→ Work instruction
Look below for the line containing "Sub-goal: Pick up"; from there, print each line exactly up to and including the line containing "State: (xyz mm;", and stop.

→ Collected data
_ _ _ _
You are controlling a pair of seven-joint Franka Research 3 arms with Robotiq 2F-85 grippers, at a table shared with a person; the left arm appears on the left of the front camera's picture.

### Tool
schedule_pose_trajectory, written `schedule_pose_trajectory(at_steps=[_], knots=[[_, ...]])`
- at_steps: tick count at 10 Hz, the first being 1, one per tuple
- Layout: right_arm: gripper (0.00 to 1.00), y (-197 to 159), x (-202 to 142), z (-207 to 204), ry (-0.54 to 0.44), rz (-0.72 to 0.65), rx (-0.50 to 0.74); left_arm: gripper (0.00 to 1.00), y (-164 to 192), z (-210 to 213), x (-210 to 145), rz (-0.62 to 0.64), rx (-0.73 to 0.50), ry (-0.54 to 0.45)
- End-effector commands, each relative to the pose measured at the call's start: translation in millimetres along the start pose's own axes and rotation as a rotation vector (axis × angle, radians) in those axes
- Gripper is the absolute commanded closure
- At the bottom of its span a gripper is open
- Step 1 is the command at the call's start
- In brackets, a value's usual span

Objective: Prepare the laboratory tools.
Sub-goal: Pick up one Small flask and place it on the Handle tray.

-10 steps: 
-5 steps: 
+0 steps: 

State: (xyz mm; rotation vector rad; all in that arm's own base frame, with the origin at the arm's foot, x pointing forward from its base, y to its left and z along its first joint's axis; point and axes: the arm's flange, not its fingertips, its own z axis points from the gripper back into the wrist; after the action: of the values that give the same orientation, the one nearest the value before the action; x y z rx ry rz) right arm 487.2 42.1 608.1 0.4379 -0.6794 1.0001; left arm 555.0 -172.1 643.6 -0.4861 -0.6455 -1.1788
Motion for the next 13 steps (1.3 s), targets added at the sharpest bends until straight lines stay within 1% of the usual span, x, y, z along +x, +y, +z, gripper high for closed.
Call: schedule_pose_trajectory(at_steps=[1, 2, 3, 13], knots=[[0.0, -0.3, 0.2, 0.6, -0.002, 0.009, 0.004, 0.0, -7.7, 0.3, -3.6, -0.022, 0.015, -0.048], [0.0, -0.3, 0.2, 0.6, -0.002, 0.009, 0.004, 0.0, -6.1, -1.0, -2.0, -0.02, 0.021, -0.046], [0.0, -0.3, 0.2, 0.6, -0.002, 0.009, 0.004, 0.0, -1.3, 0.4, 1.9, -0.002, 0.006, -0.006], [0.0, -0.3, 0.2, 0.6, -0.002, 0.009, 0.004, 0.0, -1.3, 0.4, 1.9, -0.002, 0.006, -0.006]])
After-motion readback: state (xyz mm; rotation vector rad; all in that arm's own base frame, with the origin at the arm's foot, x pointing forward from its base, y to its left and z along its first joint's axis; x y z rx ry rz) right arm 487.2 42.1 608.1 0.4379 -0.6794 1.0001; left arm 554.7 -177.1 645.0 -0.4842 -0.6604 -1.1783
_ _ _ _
→ Your solution
Sub-goal: Pick up one Small flask and place it on the Handle tray.

-10 steps: 
-5 steps: 
+0 steps: 

State: (xyz mm; rotation vector rad; all in that arm's own base frame, with the origin at the arm's foot, x pointing forward from its base, y to its left and z along its first joint's axis; point and axes: the arm's flange, not its fingertips, its own z axis points from the gripper back into the wrist; after the action: of the values that give the same orientation, the one nearest the value before the action; x y z rx ry rz) right arm 487.2 42.1 608.1 0.4379 -0.6794 1.0001; left arm 555.0 -172.1 643.6 -0.4861 -0.6455 -1.1788

At this stage, the exercise is finished.